Present estimates of coal reserves are based upon methods that have not been reviewed or revised since their inception in 1974, and much of the input data were compiled in the early 1970s. Recent programs to assess reserves in limited areas using updated methods indicate that only a small fraction of previously estimated reserves are actually minable reserves. Such findings emphasize the need for a reinvigorated coal reserve assessment program using modern methods and technologies to provide a sound basis for informed decision-making."

The summary noted the pivotal role that national and international action regarding climate change will play in the “future of coal,” echoing the conclusion of the MIT Study in concluding that:

"The context for any assessment of future coal production is inextricably linked with the development of a national carbon emissions policy. Potential constraints on greenhouse gas (especially CO2) emissions, and the technical and economic feasibility of CO2 control measures, are the dominant issues affecting the outlook for the future of coal use over the next 25 years and beyond. The difficulty of predicting the prices and availability of alternative energy sources for electric power generation provides additional uncertainty. Taking these factors into consideration, an assessment of forecasts for coal use indicates that over the next ten to fifteen years (until about 2020), coal production and use in the United States is projected to range from about 25 percent above to about 15 percent below 2004 levels, depending on economic conditions and environmental policies.
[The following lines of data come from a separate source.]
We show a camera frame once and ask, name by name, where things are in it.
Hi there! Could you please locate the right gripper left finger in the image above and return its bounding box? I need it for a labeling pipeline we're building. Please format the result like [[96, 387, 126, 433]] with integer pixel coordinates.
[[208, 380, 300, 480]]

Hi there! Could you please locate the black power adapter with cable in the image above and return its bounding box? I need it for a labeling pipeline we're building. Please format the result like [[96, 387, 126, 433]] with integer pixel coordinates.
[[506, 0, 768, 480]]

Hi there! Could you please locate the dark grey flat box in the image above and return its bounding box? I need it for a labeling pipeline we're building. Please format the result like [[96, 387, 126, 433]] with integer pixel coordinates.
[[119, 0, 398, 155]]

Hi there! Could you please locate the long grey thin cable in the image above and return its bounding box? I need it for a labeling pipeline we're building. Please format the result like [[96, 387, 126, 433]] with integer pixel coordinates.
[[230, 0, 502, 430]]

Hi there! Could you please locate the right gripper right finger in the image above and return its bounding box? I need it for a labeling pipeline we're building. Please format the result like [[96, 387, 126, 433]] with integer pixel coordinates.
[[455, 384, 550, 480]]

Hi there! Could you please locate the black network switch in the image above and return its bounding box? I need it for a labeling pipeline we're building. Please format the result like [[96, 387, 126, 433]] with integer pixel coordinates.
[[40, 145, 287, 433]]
By 2030, the range of projected coal energy use in the United States broadens considerably, from about 70 percent above to 50 percent below current levels. The higher values reflect scenarios with high oil and gas prices and no restrictions on carbon emissions. The lower values reflect scenarios with relatively strict limits on U.S. CO2 emissions, which cause coal use with sequestration to be more costly compared with other options for power generation."